Press TV’s chief says the Iranian English-language news network will take any necessary legal action to secure the release of its anchorwoman, Marzieh Hashemi, who has been imprisoned in Washington on unspecified charges, holding the US responsible for her health.
Speaking to Press TV on Wednesday, Peyman Jebelli, who heads the Islamic Republic of Iran Broadcasting (IRIB)’s World Service, complained that Hashemi was being held in “inhumane,” “unethical” and “illegal psychological conditions” under US custody.
“We have been informed that she is being kept in prison under very tough conditions and without any charges,” he said, exclaiming that Hashemi had been forced to remove her hijab – compulsory for Muslim women under Islamic dress code — not only when she was being photographed but also during her detention.
“Despite the fact that she has declared to prison authorities that she cannot eat pork as a Muslim, they have told her that it’s the only food available.

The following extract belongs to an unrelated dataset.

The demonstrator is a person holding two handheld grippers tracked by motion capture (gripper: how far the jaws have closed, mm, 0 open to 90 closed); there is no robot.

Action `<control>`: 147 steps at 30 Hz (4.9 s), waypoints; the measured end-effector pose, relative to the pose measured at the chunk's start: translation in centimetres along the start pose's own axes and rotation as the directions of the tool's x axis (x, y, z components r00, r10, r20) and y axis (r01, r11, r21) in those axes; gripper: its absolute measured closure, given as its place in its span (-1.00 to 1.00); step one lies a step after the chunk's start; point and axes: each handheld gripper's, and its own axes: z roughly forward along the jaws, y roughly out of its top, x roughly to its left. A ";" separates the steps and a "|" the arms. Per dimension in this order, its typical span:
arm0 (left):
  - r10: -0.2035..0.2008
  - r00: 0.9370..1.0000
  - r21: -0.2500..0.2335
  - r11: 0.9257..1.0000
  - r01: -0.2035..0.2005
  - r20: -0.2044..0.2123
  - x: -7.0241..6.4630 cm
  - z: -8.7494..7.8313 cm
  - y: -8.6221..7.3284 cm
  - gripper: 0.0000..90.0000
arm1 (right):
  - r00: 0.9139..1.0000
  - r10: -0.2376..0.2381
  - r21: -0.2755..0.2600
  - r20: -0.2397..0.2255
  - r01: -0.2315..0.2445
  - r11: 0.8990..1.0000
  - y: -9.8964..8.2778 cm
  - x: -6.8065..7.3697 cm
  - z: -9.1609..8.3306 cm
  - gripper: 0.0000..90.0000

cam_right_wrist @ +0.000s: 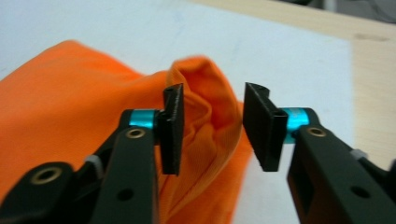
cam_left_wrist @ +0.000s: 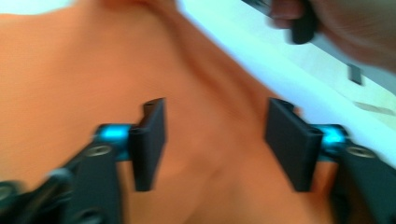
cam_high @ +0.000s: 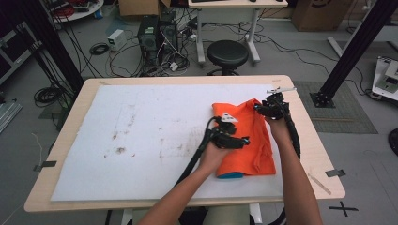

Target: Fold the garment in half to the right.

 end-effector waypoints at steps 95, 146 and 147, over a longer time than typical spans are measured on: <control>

As far as we know, she’s been eating only biscuits,” he noted.
Press TV and IRIB, Jebelli stressed, “hold the US government responsible for anything that may happen” to Hashemi.

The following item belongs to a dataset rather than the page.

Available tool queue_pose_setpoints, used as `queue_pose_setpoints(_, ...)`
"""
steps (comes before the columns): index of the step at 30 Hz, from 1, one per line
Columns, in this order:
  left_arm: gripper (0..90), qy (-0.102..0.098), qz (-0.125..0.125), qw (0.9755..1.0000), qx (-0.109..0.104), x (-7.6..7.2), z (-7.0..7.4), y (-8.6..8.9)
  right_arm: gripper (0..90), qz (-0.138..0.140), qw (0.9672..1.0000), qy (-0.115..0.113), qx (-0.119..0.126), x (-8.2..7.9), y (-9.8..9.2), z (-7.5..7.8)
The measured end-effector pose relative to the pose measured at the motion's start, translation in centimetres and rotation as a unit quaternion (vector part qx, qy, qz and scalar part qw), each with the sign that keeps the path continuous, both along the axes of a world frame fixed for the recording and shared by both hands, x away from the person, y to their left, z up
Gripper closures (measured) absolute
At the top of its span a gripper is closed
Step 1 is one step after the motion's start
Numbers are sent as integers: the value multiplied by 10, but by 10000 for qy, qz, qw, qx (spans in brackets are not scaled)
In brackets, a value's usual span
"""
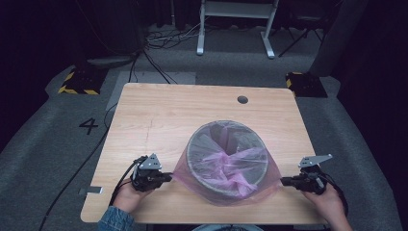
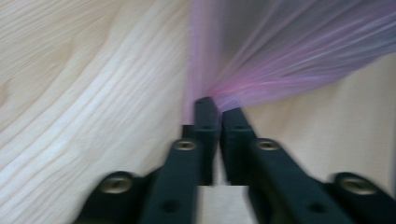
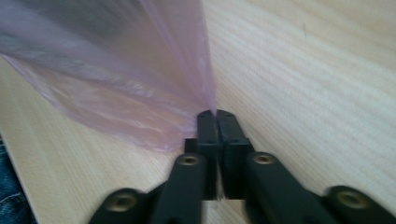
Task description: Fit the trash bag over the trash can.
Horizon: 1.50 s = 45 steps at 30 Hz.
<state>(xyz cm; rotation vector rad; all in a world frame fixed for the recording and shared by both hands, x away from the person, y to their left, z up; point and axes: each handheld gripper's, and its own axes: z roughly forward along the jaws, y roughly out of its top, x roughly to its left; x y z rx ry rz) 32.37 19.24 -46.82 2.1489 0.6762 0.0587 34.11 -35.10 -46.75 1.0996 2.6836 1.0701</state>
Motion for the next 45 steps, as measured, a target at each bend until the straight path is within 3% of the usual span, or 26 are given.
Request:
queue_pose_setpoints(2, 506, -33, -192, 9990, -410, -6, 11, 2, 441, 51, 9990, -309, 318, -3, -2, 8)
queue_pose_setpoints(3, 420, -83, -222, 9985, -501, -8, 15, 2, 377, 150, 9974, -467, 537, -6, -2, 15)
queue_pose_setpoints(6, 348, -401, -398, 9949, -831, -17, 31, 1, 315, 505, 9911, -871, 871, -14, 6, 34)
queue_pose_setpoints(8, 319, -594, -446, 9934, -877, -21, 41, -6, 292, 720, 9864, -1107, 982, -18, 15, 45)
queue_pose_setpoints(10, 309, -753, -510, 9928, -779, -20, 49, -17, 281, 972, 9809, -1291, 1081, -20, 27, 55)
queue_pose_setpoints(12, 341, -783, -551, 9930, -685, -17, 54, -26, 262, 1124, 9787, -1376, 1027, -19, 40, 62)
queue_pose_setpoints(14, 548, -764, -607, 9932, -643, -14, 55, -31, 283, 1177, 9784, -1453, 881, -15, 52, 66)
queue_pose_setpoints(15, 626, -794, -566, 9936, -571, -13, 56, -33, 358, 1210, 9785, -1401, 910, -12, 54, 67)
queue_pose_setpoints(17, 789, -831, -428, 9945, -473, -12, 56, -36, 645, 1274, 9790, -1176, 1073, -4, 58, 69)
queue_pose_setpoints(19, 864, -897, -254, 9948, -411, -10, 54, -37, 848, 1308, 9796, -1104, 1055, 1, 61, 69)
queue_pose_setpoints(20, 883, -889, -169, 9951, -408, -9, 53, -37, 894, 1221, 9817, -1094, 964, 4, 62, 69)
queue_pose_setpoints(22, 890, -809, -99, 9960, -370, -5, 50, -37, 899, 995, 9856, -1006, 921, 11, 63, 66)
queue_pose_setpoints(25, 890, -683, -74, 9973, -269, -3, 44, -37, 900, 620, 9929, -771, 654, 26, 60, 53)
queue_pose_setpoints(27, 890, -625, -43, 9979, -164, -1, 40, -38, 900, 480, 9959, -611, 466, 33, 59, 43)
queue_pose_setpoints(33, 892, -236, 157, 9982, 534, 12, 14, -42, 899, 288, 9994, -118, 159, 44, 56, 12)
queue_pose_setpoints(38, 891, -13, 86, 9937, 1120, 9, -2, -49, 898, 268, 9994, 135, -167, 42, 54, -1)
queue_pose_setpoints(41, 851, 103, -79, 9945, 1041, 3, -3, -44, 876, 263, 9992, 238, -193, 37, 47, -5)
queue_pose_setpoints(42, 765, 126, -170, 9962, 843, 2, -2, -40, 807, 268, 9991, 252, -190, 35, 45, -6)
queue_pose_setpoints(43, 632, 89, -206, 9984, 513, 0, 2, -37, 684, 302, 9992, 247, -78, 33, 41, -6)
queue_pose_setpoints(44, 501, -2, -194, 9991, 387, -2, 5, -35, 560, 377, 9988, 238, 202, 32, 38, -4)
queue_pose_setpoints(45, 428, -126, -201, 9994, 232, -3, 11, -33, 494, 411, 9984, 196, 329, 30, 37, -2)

Asked about the possibility of taking legal action regarding the case, he explained, “Her health and her freedom are of paramount importance to us and any legal action that may be necessary to support her, we will definitely go for it.”
“For the time being, we are trying to obtain precise information about her. What is of paramount importance to us is that she has to be freed immediately because she has not committed any crime and has not been so far facing any charges,” he added.
In an earlier interview with the Iranian TV, Jebelli criticized the Press TV anchor’s ill-treatment in US custody, saying she had been given nothing more than a T-shirt to wear despite the cold conditions inside the detention facility.
He also noted that the journalist had only been allowed to contact her family the night before and had told her children about “the very violent treatment” she had received in prison.
Jebelli said Hashemi was apparently going to be interrogated later in the day. “We are waiting to see what charges would be leveled against her,” he added.
The IRIB’s World Service chief further emphasized that Hashemi’s family had been pursuing her case through a lawyer, adding, “We are prepared to provide whatever assistance that could take her out of this situation.”
Hashemi arrived in the US to visit her brother, a cancer patient, and was supposed to return to Iran next week, according to Jebelli.
Hashemi’s case ‘exposed true face of US’
In a statement issued on Wednesday, the Association of Iranian Journalists slammed the United States, which calls itself an advocate of human rights, for forcing the Muslim journalist into taking off her headscarf and keeping her in manacles.
“This is not the first time that we witness such medieval and repressive treatment of journalists and independent media by the US administration,” read the statement.
“We have repeatedly witnessed such violent and hateful attacks accompanied by the arrest and assault of media workers by the self-proclaimed advocates of democracy and freedom of information,” it added.